1) No Tractatus, Wittgenstein escreve: "O que se exprime na linguagem, nós não podemos exprimir pela linguagem" (4.121). A filosofia é um mau uso da linguagem, uma doença da linguagem que ela - a filosofia - provoca e com a qual ela deve lidar, terapeuticamente (não é por acaso que na mesma época do Tractatus Karl Kraus tenha dito que a psicanálise é a cura para a doença que ela cria; não é por acaso que Wittgenstein escreve o que escreveu, escolhendo a forma que escolheu: como profundo admirador de Kraus que era, Wittgenstein reconhecia no aforismo uma forma que era, simultaneamente, pensamento, expressão e experiência; gesto, mistério e explanação). 

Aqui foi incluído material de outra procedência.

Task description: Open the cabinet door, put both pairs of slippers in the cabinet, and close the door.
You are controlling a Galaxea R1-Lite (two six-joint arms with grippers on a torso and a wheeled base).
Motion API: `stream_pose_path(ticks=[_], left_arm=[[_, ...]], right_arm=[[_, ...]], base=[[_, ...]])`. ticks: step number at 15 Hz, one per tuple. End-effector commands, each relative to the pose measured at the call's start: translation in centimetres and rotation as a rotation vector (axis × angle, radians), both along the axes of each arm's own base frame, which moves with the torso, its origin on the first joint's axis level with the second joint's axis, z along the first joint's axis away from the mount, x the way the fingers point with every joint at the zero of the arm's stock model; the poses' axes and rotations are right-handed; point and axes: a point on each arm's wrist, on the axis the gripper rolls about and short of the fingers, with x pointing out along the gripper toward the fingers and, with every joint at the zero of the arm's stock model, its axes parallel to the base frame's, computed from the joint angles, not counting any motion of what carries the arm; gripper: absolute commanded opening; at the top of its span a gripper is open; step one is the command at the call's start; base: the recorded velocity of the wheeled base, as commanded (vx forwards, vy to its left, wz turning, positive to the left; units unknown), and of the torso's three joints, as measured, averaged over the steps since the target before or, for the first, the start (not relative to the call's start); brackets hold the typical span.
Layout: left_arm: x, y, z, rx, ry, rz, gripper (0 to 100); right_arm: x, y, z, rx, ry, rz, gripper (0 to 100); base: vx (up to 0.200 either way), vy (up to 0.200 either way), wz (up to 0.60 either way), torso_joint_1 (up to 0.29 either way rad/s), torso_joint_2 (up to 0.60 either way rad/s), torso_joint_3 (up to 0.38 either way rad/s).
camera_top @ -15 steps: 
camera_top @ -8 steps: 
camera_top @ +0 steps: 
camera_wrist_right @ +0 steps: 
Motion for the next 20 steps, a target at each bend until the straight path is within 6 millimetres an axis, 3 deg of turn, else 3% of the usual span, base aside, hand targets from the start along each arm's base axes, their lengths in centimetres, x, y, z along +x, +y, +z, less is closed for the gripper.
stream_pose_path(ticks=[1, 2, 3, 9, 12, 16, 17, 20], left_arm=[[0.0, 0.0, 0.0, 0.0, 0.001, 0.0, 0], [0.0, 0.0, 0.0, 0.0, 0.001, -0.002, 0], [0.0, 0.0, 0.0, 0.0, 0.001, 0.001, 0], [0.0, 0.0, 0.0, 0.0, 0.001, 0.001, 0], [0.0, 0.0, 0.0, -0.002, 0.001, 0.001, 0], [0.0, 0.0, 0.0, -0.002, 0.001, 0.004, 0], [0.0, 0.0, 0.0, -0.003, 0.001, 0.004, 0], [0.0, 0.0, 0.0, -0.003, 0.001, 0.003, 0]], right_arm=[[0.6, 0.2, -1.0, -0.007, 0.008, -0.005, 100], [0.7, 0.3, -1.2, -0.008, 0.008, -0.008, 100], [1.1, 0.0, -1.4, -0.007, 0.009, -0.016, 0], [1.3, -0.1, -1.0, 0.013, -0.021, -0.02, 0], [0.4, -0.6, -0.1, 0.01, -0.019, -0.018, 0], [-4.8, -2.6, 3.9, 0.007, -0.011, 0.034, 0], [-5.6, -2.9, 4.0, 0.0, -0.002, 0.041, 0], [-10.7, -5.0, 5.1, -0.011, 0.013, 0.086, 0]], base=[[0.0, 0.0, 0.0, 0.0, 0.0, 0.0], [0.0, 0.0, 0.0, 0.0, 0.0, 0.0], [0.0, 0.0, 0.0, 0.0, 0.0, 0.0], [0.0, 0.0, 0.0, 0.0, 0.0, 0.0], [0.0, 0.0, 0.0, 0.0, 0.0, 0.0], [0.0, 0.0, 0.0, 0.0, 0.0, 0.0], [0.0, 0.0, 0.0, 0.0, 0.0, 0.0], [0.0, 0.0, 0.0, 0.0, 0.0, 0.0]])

2) O apego à praticidade, à capacidade de fazer algo útil (uma boa luva, a vitrine de um açougue), é central na obra de Philip Roth, como aponta Coetzee. Evoca uma dimensão da experiência historicamente muito valorizada nos Estados Unidos - a capacidade de criar um mundo do nada, fincar raízes, tornar-se autossuficiente (um elemento que sem dúvida aproxima poéticas como as de Melville, Hemingway, Faulkner, Cormac McCarthy). 

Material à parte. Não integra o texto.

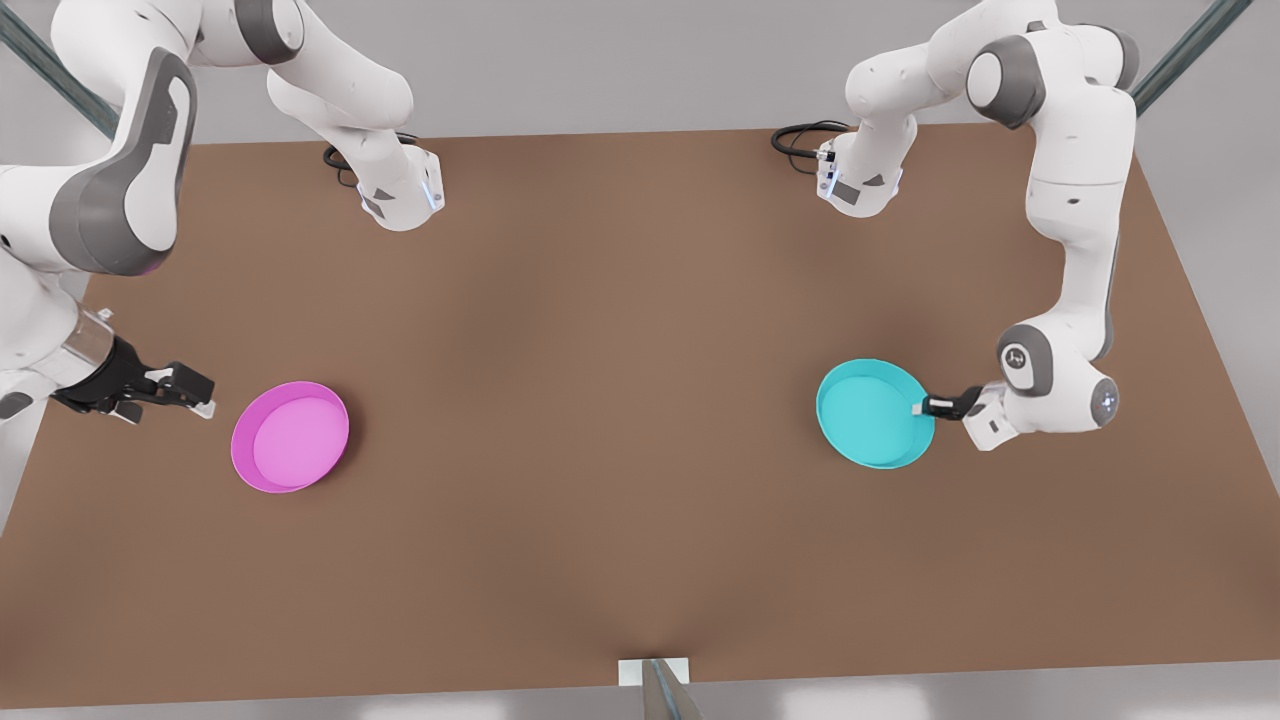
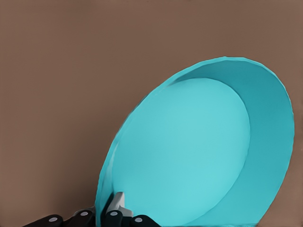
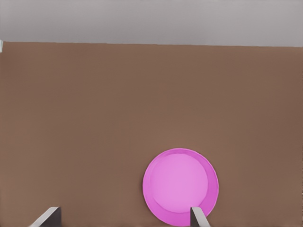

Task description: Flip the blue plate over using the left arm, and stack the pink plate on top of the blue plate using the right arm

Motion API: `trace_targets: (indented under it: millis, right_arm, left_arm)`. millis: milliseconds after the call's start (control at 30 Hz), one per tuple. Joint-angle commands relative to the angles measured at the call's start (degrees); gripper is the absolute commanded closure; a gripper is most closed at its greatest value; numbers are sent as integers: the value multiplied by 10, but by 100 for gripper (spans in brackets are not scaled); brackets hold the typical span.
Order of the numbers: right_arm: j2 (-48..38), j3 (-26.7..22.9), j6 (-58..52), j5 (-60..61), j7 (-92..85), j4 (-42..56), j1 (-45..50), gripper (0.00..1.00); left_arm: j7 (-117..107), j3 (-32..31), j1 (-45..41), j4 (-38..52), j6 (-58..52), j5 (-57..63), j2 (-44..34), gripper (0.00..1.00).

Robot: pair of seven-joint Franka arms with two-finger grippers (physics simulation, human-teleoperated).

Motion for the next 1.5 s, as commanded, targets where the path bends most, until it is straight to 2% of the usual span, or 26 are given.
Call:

3) Coetzee, por sua vez, parece apontar em uma direção diversa - a direção precisamente da linguagem que testa os próprios limites, que duvida da própria capacidade de dar conta do mundo (Faulkner e McCarthy usam a linguagem de forma virtuosística, como um peregrino usa um serrote para fazer um celeiro - o celeiro da linguagem, diria Heidegger?; the prison-house of language, diria Fredric Jameson?). A direção de Coetzee talvez seja aquela que ele tomou a partir de Beckett, o Beckett da linguagem auto-referente, da situação impossível do sentido (a trilogia de Jesus, de Coetzee, é beckettiana nesse sentido, pois fala do início do mundo pelo viés da linguagem, fala da aprendizagem da língua como uma oportunidade de recomeçar o mundo, coloca em paralelo a aquisição da linguagem e a aquisição de um novo terreno, uma nova nacionalidade, uma nova possibilidade de vida - algo que já é anunciado com Sexta-Feira no romance Foe). 

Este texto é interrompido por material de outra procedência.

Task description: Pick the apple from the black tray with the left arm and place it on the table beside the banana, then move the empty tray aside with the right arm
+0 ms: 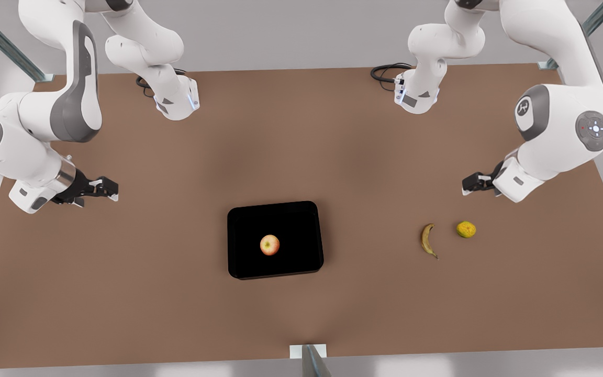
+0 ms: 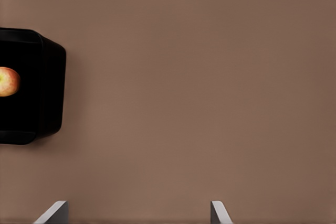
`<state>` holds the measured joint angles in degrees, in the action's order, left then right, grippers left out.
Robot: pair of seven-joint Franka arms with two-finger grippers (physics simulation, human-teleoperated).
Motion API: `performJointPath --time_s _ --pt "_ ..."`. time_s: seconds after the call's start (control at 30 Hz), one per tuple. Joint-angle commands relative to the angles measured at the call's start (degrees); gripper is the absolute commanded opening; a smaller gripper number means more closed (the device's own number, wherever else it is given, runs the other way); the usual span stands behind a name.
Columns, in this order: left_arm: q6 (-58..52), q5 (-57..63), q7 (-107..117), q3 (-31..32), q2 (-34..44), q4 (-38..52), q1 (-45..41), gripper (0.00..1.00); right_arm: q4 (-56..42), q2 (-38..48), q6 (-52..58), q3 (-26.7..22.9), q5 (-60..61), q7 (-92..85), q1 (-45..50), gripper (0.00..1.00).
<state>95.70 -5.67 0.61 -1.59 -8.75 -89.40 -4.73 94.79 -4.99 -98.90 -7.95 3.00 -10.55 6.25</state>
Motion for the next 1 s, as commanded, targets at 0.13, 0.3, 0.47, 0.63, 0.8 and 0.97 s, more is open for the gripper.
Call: performJointPath --time_s 0.13,0.3,0.47,0.63,0.8,0.97 --pt "1.77 0.04 6.31 0.62 -3.71 4.92 -6.59 1.00 -0.39 0.51 4.32 2.50 -1.06 3.95 0.43 1.00" --pt "7.57 5.32 56.25 6.34 -30.54 29.89 -29.72 1.00 -0.74 0.77 5.56 2.59 -1.06 4.31 0.43 1.00" --pt "22.94 10.94 73.82 5.63 -47.15 41.33 -38.07 1.00 -1.01 0.77 5.56 2.59 -1.06 4.31 0.43 1.00" --pt "34.81 13.93 80.07 3.35 -52.69 41.41 -42.46 1.00 -1.01 0.68 5.56 3.03 -1.06 4.66 0.43 1.00" --pt "46.77 14.55 77.44 1.33 -57.52 42.38 -43.17 1.00 -1.10 0.60 5.56 3.03 -0.98 4.66 0.43 1.00" --pt "51.25 14.90 75.41 -1.13 -60.34 42.73 -43.17 1.00 -1.18 0.51 5.38 3.03 -1.06 4.66 0.43 1.00"
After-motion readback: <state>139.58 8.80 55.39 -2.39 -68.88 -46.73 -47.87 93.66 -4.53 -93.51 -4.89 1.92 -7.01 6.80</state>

terça-feira, 12 de janeiro de 2021

Como fazer


Em seu ensaio sobre Philip Roth - uma resenha de Nemesis publicada originalmente na New York Review of Books em outubro de 2010 -, J. M. Coetzee menciona os "prazeres subsidiários" [subsidiary pleasures] proporcionados por Roth em seus romances. Entre eles, os "pequenos ensaios instrutivos inseridos nos romances" [expert little how-to essays embedded in the novels], como se produz uma boa luva, como se arruma a vitrine de um açougue (Coetzee ainda comenta que, no caso de Homem comum, Roth oferece um lindo e modesto episódio de como cavar uma sepultura [modest but beautifully composed little ten-page episode of how to dig a grave]).

*

O comentário de Coetzee faz pensar na natureza heterogênea do romance como gênero - algo que Milan Kundera, entre tantos outros, comentou extensamente (sendo seu exemplo paradigmático o caso de Hermann Broch): a capacidade do romance de absorver todo tipo de discurso, disciplina e entonação, sem que essa dimensão de mistura enfraqueça a própria construção romanesca do romance (como processo, como gênero, como exercício de linguagem). No caso específico de Roth, é preciso levar também em consideração a estranheza do ofício do escritor, uma estranheza que às vezes ganha contorno trágicos, às vezes cômicos, em seus romances (a incompreensão da família, por exemplo, sempre que o tema do trabalho do escritor surge: "quando você vai encontrar um trabalho de verdade?"; "mas você ganha algum dinheiro com isso?"; variações dessas cenas pontuam a obra de Roth como um todo).